Task instructions: With the pictures set aside, return the lines below exactly, beginning at the first and ending at the line containing "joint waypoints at".

Items from a dataset
○ ○ ○ ○ ○

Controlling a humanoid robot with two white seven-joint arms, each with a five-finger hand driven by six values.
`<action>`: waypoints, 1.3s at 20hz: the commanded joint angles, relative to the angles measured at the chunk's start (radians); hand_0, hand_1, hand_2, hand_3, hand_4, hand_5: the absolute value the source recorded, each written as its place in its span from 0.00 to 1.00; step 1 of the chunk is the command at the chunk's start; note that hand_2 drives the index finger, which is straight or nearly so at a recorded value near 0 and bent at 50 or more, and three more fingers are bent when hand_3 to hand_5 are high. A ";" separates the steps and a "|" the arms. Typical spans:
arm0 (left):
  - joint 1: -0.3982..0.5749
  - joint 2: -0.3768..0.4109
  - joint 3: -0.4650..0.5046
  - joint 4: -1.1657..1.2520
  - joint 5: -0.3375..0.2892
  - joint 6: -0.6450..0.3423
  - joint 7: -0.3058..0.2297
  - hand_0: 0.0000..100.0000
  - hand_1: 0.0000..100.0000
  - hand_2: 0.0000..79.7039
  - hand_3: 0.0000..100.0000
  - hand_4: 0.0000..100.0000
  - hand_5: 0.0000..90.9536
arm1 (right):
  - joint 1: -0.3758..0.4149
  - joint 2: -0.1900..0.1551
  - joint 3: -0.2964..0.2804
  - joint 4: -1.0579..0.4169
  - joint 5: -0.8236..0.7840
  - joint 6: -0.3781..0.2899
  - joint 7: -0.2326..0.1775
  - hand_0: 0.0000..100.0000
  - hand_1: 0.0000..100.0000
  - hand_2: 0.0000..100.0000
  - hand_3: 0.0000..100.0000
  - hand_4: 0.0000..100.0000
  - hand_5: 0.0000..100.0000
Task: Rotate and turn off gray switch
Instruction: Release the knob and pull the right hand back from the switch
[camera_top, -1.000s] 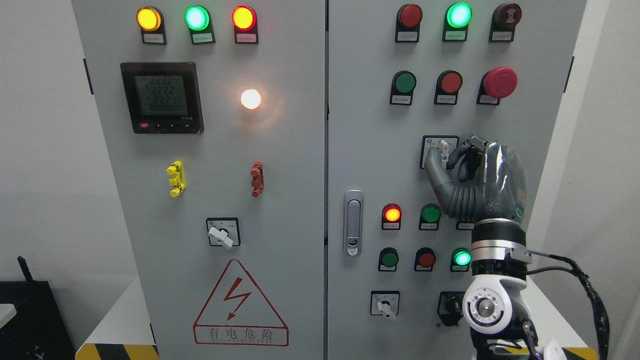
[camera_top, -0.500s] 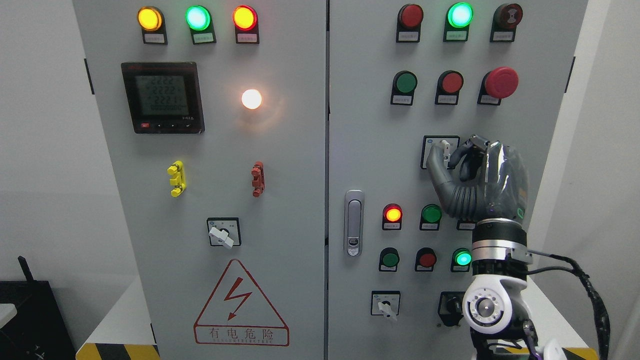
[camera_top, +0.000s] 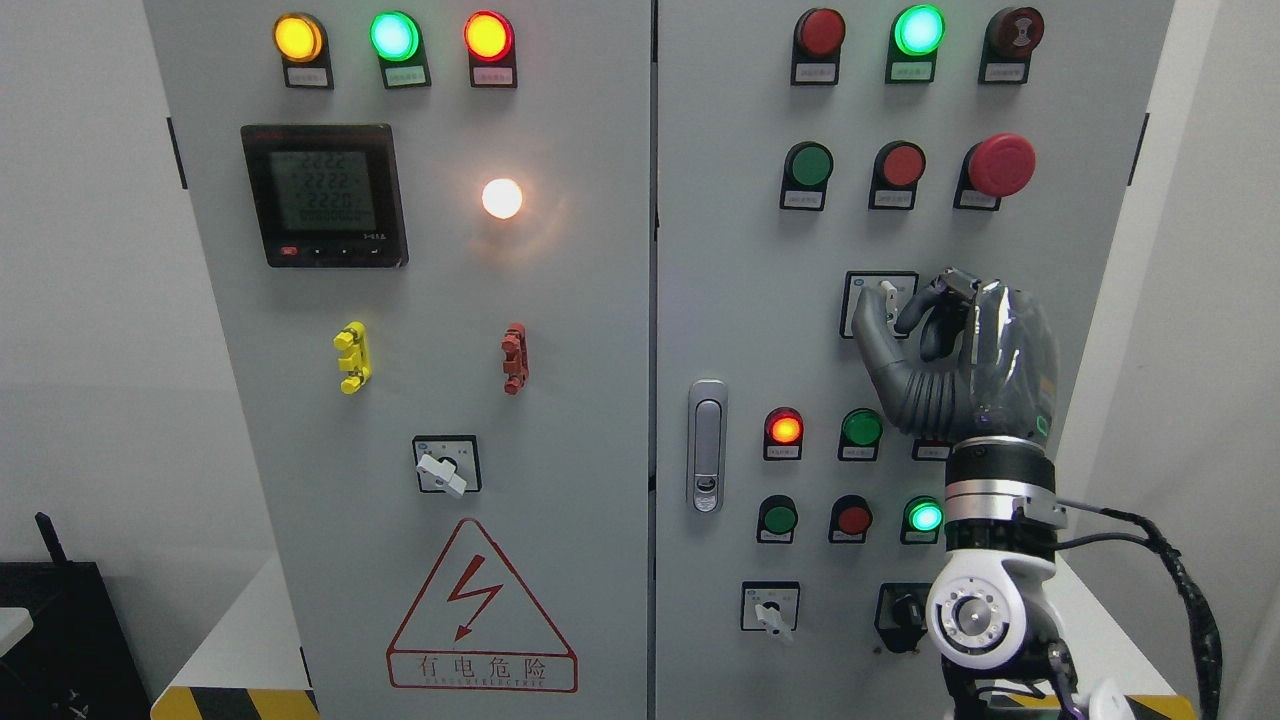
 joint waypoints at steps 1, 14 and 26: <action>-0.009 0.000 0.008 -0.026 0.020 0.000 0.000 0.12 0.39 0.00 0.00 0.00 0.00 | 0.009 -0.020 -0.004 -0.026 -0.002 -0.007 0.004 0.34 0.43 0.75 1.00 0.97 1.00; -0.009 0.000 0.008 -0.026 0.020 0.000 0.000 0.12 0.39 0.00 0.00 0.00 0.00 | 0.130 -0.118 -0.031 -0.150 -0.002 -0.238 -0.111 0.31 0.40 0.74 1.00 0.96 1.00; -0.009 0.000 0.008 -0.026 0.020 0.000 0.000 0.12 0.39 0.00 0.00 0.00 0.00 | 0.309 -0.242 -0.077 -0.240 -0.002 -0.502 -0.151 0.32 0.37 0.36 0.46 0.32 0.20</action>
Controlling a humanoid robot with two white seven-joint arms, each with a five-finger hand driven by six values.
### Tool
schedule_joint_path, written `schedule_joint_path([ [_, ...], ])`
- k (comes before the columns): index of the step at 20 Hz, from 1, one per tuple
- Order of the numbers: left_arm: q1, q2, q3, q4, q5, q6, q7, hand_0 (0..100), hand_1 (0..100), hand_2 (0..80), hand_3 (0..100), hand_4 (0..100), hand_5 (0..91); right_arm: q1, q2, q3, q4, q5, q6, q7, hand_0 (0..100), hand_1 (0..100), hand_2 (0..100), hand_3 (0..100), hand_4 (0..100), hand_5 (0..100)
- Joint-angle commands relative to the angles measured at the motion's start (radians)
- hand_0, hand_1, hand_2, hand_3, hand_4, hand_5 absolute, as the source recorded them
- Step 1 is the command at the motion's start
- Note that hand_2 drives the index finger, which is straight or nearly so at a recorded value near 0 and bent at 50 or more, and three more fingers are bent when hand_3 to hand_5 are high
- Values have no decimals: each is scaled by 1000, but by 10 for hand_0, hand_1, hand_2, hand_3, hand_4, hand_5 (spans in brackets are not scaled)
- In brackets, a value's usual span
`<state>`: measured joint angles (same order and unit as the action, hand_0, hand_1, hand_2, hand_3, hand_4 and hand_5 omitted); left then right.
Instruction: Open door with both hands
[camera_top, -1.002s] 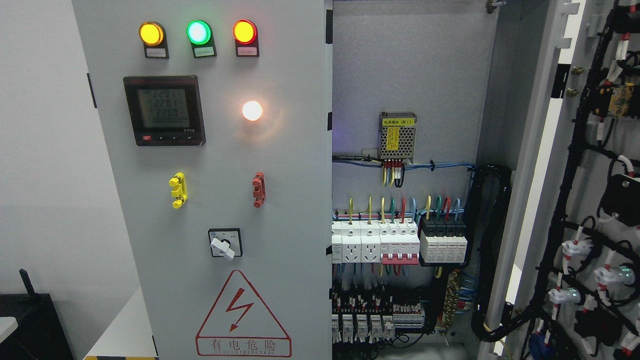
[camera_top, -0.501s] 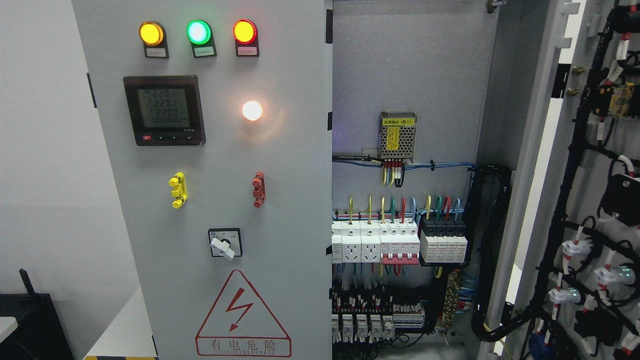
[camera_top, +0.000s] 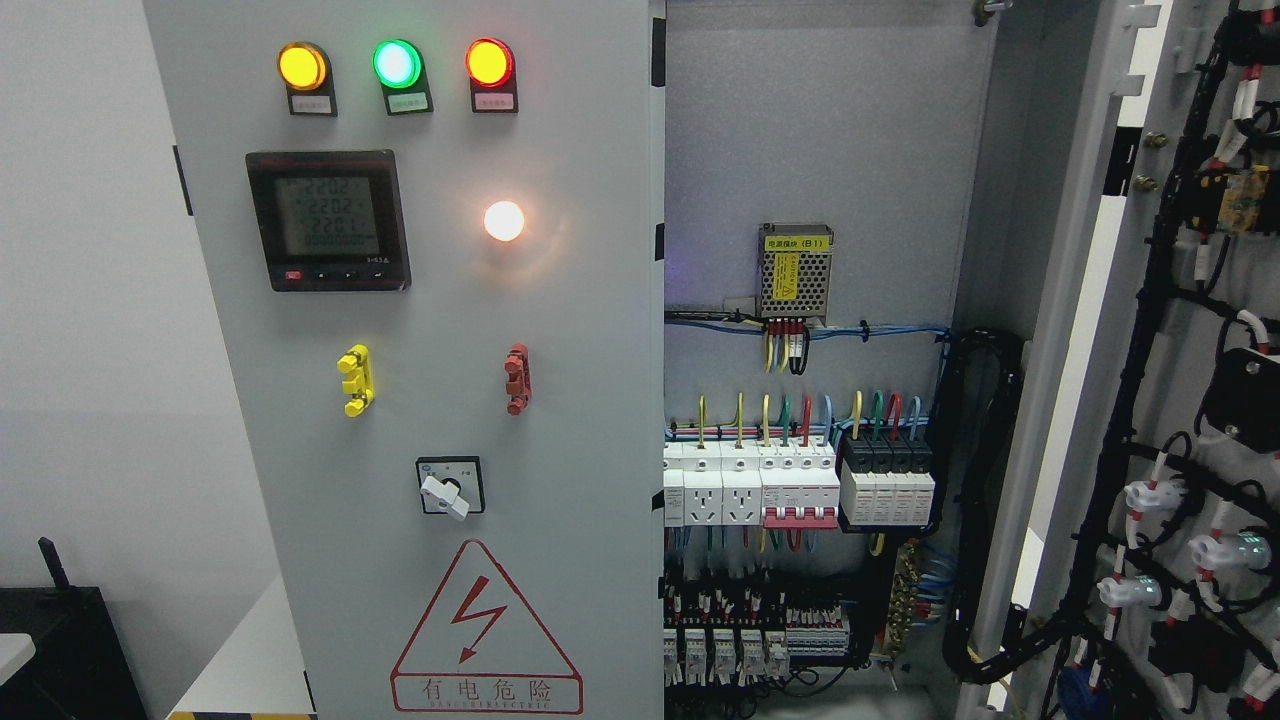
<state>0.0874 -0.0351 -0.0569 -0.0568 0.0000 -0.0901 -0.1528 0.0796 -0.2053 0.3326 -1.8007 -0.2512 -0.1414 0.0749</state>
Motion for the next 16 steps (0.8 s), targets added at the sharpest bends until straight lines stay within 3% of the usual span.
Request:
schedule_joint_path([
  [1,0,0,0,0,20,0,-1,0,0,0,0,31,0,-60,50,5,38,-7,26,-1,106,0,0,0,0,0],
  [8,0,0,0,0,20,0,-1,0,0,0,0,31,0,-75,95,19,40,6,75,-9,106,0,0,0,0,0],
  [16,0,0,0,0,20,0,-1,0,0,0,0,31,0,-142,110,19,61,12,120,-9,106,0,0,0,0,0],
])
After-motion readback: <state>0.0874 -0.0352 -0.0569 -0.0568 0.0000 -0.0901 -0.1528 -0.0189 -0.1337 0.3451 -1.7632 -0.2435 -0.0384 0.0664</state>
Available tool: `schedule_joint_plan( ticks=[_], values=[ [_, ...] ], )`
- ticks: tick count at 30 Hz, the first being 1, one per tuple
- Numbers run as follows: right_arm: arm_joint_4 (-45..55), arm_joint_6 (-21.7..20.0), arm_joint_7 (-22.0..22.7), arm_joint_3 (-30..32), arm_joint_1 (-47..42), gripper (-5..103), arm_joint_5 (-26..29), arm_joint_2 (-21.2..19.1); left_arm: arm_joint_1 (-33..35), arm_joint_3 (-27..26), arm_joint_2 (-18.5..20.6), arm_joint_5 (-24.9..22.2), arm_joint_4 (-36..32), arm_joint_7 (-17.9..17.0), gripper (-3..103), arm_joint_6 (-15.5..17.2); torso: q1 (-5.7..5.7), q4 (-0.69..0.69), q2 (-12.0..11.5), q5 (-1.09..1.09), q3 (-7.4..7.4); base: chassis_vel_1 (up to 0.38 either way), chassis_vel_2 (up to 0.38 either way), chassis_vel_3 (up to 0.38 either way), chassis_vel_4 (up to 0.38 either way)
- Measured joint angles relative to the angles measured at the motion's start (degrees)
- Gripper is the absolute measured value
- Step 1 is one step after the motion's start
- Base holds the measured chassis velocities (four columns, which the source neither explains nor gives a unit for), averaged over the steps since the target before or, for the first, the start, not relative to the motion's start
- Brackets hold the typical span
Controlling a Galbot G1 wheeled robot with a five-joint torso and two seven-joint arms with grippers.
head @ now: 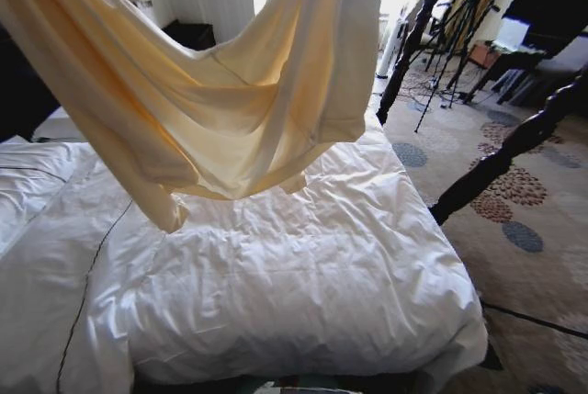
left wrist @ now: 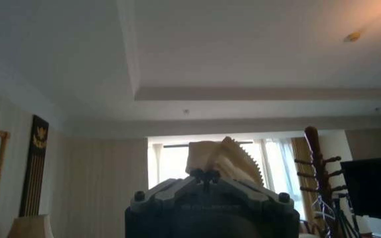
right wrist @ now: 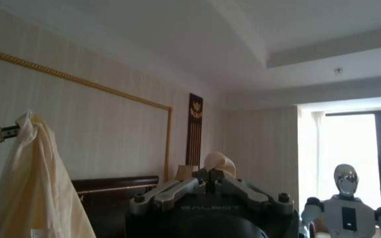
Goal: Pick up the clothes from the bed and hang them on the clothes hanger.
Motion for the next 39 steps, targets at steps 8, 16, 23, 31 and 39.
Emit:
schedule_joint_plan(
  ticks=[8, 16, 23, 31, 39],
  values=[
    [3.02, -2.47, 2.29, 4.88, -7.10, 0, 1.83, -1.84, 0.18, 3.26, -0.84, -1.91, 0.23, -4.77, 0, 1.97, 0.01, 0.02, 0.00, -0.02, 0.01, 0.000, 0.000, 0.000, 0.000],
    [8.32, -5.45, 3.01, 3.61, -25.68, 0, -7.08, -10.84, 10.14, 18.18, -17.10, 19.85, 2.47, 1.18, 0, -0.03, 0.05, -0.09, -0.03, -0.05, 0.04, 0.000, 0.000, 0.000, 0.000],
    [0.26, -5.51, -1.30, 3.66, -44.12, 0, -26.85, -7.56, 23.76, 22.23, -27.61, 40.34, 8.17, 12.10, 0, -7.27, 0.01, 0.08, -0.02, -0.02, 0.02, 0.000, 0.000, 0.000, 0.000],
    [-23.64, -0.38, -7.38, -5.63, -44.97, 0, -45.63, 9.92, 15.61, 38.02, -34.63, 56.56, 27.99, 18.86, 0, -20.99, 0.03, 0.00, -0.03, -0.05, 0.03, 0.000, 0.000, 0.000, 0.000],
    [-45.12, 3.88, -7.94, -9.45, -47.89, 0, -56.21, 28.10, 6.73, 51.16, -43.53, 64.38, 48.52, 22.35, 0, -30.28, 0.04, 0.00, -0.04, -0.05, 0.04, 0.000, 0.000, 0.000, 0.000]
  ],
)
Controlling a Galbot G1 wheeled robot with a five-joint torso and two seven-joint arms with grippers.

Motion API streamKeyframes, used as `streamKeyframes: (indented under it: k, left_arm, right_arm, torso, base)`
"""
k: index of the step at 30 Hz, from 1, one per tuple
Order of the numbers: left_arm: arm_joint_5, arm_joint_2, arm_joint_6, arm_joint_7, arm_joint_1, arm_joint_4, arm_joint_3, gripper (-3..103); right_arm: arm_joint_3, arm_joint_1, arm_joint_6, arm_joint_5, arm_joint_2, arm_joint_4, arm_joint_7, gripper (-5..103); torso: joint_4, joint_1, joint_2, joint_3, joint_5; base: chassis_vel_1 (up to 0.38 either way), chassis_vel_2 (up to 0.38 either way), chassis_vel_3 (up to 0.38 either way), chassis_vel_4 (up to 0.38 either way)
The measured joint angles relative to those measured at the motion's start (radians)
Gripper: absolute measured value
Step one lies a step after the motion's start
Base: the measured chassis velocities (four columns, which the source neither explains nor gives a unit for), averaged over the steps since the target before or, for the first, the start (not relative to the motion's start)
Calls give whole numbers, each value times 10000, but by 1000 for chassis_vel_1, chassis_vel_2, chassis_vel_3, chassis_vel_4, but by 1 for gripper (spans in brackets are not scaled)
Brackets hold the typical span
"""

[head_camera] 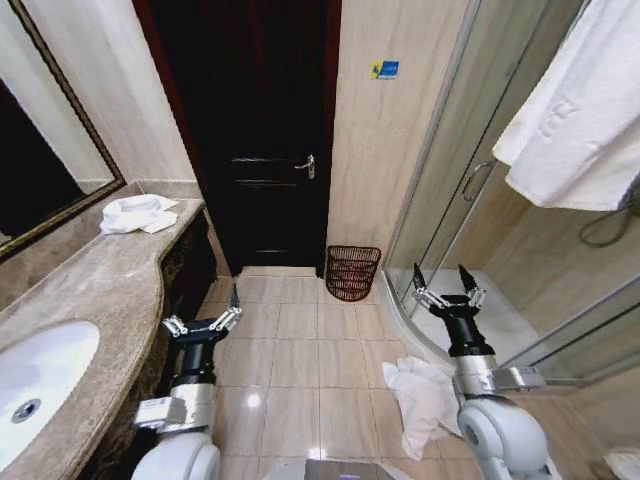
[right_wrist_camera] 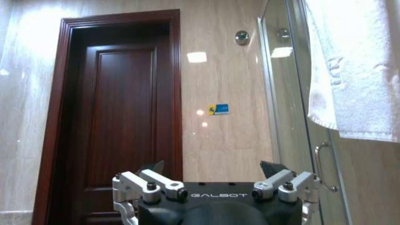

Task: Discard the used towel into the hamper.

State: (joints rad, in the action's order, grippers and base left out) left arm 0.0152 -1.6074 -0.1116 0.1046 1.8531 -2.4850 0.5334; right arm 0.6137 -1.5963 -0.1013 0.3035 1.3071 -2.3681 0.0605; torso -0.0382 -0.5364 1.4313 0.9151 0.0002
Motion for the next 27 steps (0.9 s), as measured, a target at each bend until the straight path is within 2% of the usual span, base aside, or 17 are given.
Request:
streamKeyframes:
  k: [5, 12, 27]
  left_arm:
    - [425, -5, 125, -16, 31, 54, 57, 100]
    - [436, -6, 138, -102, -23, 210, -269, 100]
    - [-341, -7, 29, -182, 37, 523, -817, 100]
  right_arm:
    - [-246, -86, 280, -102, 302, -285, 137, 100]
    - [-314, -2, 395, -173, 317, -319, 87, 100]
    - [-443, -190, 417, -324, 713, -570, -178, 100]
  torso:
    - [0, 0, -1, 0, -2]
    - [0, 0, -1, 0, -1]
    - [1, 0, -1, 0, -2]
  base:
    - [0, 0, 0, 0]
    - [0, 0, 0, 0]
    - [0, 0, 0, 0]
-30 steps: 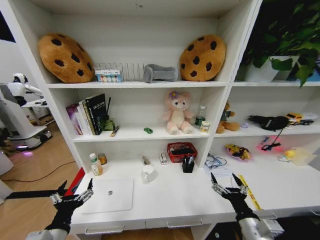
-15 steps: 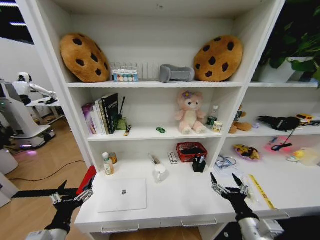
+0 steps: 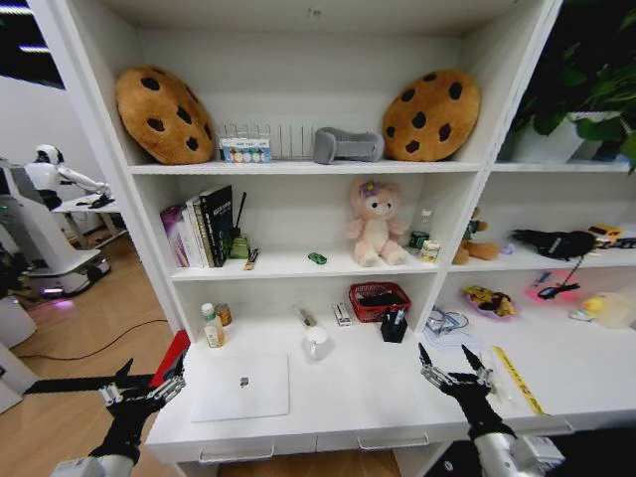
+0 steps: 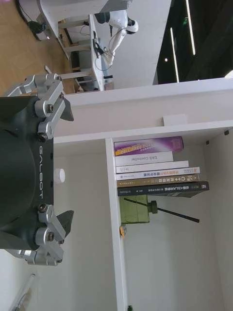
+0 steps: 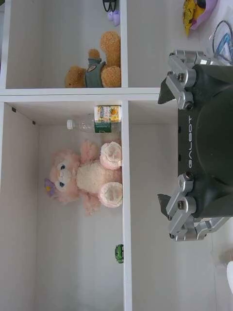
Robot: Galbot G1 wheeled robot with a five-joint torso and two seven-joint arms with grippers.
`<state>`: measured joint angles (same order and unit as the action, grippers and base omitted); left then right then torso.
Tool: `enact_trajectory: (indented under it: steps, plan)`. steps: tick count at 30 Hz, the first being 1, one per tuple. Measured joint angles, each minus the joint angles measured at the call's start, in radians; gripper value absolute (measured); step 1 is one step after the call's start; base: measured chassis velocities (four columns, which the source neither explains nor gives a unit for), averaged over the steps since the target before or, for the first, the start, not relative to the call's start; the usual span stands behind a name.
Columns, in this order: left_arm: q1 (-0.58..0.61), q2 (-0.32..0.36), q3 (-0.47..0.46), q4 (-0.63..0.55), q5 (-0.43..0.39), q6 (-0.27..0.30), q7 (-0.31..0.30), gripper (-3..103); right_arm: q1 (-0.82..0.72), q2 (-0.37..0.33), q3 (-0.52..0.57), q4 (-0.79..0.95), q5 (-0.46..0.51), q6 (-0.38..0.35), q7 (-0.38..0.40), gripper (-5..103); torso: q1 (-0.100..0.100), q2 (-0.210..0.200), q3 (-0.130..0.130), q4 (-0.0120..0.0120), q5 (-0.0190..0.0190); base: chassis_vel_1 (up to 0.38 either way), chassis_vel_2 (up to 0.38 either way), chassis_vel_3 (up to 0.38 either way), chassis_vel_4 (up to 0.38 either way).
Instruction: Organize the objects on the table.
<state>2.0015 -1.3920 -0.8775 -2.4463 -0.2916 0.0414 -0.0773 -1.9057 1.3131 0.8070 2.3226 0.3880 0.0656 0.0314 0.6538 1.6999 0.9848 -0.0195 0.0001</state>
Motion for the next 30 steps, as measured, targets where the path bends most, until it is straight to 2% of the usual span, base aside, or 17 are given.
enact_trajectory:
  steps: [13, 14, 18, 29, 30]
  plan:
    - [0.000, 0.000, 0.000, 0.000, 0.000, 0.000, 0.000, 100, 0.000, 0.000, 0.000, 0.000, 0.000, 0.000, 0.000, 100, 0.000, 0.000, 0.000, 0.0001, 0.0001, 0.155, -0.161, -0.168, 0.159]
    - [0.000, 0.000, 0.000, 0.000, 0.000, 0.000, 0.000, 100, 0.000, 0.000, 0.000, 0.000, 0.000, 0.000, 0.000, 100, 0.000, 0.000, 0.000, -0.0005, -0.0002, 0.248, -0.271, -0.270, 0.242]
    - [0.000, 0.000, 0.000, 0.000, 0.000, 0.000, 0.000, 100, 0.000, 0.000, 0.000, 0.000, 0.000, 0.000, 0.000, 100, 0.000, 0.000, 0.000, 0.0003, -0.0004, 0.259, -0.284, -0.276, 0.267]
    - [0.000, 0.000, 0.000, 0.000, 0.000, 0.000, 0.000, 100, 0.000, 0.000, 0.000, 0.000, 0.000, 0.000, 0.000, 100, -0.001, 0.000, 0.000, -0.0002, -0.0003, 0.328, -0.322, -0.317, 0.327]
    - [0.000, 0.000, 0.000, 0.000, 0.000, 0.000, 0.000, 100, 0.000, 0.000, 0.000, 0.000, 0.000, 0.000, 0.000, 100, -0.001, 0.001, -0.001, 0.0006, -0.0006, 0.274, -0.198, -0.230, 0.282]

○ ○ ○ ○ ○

Task answer:
Controlling a humanoid robot with two white seven-joint arms, each with a five-finger hand driven by six values.
`<action>`: waypoints, 1.3s at 20hz: the commanded joint angles, relative to the angles measured at the chunk's start (radians); hand_0, hand_1, hand_2, hand_3, hand_4, hand_5: the absolute value the source recorded, each written as its place in its span from 0.00 to 1.00; step 1 of the chunk is the command at the chunk's start; note that hand_2 drives the index finger, which is straight or nearly so at a recorded value near 0 and bent at 50 or more, and three more fingers are bent when hand_3 to hand_5 are high. A ";" separates the steps and a "|" the arms. Typical spans:
arm0 (left):
  - joint 1: -0.3982..0.5749
  - joint 2: -0.3768..0.4109
  - joint 3: -0.4650..0.5046
  - joint 4: -1.1657..1.2520
  - joint 5: -0.3375..0.2892
  - joint 6: -0.6450..0.3423
  - joint 7: -0.3058..0.2297
  - hand_0: 0.0000..100.0000
  - hand_1: 0.0000..100.0000
  - hand_2: 0.0000..79.7039
  - hand_3: 0.0000..100.0000
  - hand_4: 0.0000..100.0000
  - hand_5: 0.0000..90.9536
arm1 (right):
  - joint 1: -0.3758..0.4149
  - joint 2: -0.1900..0.1551
  - joint 3: -0.2964..0.2804
  - joint 4: -1.0579..0.4169
  - joint 5: -0.8236..0.7840
  - joint 6: -0.3781..0.2899
  - joint 7: -0.2326..0.1775
  - hand_0: 0.0000..100.0000
  - hand_1: 0.0000..100.0000
  - hand_2: 0.0000..100.0000
  - hand_3: 0.0000..100.0000
  - hand_4: 0.0000..100.0000
  - hand_5: 0.0000..100.0000
Task: Rotate and turn off gray switch
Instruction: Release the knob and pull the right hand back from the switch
[camera_top, -1.000s] 
[camera_top, -0.500s] 
[camera_top, +0.000s] 
 joint waypoints at steps 1, 14 and 26: <action>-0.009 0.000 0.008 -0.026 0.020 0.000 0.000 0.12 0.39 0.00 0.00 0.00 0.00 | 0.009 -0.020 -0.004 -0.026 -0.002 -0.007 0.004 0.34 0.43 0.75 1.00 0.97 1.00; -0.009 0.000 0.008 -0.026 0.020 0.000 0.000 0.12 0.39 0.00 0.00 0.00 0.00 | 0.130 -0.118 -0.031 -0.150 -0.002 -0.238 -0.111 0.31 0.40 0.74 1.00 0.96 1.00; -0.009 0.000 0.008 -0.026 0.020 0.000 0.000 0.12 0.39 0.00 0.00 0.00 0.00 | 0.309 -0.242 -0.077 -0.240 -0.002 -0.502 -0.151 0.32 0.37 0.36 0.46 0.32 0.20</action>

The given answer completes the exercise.